- EXERCISE DESCRIPTION: Looking at the records below, please work out how many lines contain the word "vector" and give the number alone.
START INFORMATION SUPPLIED
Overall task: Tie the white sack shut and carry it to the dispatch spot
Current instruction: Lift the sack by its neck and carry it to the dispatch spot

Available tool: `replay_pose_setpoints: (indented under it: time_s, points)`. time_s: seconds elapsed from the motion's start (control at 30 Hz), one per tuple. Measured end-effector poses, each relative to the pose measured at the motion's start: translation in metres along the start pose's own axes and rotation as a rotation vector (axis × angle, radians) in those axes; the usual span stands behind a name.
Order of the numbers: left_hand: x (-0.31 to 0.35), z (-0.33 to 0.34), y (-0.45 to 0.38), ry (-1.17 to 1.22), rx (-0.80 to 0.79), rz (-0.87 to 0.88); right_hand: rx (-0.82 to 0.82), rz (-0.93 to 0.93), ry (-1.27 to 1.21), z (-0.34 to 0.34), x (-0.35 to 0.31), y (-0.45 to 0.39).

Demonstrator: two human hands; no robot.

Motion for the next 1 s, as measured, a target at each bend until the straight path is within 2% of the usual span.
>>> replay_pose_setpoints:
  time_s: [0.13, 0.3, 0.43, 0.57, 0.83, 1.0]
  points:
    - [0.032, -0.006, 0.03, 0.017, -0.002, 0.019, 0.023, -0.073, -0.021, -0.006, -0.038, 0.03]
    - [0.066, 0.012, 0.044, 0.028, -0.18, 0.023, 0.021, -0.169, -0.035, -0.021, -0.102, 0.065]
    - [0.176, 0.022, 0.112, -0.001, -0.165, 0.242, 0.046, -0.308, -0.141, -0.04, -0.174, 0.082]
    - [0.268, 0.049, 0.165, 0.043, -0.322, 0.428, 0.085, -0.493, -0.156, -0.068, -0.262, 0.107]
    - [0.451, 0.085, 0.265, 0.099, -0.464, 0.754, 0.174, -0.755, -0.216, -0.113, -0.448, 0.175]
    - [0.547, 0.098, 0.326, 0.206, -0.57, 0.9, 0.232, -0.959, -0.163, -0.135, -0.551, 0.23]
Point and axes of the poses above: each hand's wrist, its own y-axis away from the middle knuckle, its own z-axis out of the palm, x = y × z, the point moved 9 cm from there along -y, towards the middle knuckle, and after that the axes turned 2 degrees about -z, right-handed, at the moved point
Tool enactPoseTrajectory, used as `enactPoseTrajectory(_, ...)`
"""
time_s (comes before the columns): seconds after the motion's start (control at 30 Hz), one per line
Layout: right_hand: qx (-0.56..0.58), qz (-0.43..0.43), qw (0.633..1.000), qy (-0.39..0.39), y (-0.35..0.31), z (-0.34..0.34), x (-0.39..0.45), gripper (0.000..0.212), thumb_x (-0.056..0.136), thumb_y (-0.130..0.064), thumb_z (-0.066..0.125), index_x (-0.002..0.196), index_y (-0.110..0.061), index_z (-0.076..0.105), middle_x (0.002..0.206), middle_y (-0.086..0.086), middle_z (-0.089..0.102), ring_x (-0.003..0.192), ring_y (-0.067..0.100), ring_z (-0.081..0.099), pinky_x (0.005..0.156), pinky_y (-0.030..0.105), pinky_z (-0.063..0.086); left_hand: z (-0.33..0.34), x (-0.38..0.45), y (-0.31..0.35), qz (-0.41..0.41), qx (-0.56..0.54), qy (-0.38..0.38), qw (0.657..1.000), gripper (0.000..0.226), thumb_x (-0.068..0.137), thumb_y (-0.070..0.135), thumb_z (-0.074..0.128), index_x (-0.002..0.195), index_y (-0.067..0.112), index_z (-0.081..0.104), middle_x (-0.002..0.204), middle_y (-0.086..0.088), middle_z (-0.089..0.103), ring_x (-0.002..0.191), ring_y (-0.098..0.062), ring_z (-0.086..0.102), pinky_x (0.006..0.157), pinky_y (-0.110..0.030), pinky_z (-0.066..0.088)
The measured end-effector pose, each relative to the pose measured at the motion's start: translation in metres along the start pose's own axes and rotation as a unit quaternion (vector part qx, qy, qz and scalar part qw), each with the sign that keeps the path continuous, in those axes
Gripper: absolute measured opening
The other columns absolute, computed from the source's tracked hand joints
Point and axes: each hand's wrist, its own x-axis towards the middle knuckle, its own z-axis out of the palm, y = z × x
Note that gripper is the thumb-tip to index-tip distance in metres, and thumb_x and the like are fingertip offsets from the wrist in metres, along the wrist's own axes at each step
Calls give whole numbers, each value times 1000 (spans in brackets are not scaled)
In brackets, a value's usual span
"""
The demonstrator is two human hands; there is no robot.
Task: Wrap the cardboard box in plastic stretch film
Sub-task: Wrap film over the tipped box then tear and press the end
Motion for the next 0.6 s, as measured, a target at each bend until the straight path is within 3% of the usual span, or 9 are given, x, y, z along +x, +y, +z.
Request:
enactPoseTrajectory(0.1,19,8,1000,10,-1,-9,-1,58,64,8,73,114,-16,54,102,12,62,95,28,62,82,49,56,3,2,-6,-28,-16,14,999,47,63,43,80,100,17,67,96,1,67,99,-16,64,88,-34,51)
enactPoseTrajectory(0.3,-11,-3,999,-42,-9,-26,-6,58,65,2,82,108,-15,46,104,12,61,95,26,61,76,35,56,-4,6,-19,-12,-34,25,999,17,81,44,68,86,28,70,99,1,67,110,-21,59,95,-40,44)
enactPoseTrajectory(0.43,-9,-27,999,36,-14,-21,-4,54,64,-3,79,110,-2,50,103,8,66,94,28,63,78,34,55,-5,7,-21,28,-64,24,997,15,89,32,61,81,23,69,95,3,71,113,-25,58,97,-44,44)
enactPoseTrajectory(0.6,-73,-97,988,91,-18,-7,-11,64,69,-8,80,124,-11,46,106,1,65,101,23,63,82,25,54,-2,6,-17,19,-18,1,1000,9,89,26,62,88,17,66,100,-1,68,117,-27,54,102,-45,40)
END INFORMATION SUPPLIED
- ANSWER BOX: 2